Instructor's Short Biography
Mark Maybury received his M.Phil. in Computer Speech and Language Processing (1987), an MBA from RPI (1989), and his Ph.D. in Artificial Intelligence (1991) for his dissertation, “Generating Multisentential Text using Communicative Acts” at Cambridge University. Mark has organised international symposia, given tutorials, and published over fifty articles in the area of language generation, multimedia presentation, text summarization, and intelligent information retrieval.  Mark is editor of Intelligent Multimedia Interfaces (AAAI/MIT Press, 1993), Intelligent Multimedia Information Retrieval (AAAI/MIT Press, 1997) and co-editor of Readings on Intelligent User Interfaces (Morgan Kaufmann Press, 1998), Advances in Text Summarization (MIT Press, 1999) and Advances in Knowledge Management: Classic and Contemporary Works (MIT Press, 2001) and co-author of Information Storage and Retrieval:  Theory and Implementation. 2nd Edition (Kluwer Academic, 2000) and co-editor of Knowledge Management (MIT Press 2000). Mark is Executive Director of MITRE’s Information Technology Division and a member of the Steering and Program Committees for ACM IUI.
noon-1:00pm
Lunch
1:00-4:00pm
Tutorial 3: Link Analysis: Current State of the Art
Instructor: Dr. Ronen Feldman Room: TBA
Summary
The information age has made it easy to store large amounts of data. The proliferation of documents available on the Web, on corporate intranets, on news wires, and elsewhere is overwhelming. However, while the amount of data available to us is constantly increasing, our ability to absorb and process this information remains constant. Search engines only exacerbate the problem by making more and more documents available in a matter of a few key strokes. Link Analysis is a new and exciting research area that tries to solve the information overload problem by using techniques from data mining, machine learning, Information Extraction, Text Categorization, Visualization and Knowledge Management. Link Analysis is the process of building up networks of interconnected objects through various relationships in order to discover patterns and trends. The main tasks of link analysis are to extract, discover, and link together sparse evidence from vast amounts of data sources, to represent and evaluate the significance of the related evidence, and to learn patterns to guide the extraction, discovery, and linkage of entities. The relationships could be transactional, geographical, social, or temporal. Link Analysis involves the preprocessing of document collections (text categorization, term extraction, and information extraction), integration with structured information sources, the storage of the intermediate representations, the techniques to analyze these intermediate representations (distribution analysis, clustering, trend analysis, association rules, etc.) and visualization of the results. In this tutorial we will present the general theory of Link Analysis and will demonstrate several systems that use these principles to enable interactive exploration of a combination of structured and unstructured collections. We will present a general architecture of link analysis systems and will outline the algorithms and data structures behind the systems. The Tutorial will cover the state of the art in this rapidly growing area of research. Several real world applications of link analysis will be presented.
Target Audience
The tutorial should be of interest to practitioners from Data Mining, Bio Information, NLP, IR, Knowledge Management and the general AI audience interested in this fast-growing research area.

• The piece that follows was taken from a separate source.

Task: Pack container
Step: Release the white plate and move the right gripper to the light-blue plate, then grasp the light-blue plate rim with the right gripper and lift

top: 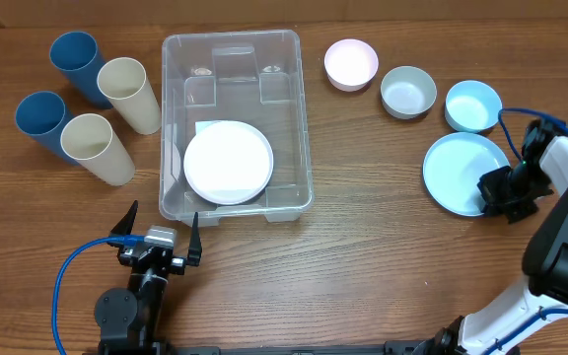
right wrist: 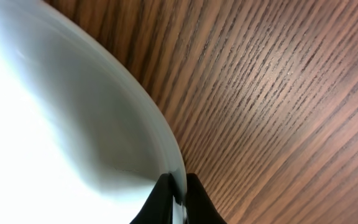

Instructor's Short Biography
Ronen Feldman is a senior lecturer at the Mathematics and Computer Science Department of Bar-Ilan University in Israel, and the Director of the Data Mining Laboratory. He received his B.Sc. in Math, Physics and Computer Science from the Hebrew University, M.Sc. in Computer Science from Bar-Ilan University, and his Ph.D. in Computer Science from Cornell University in NY. He is the founder and president of ClearForest Corporation, a NY based company specializing in development of text mining tools and applications. He is also an Adjunct Professor at NYU Stern Business School.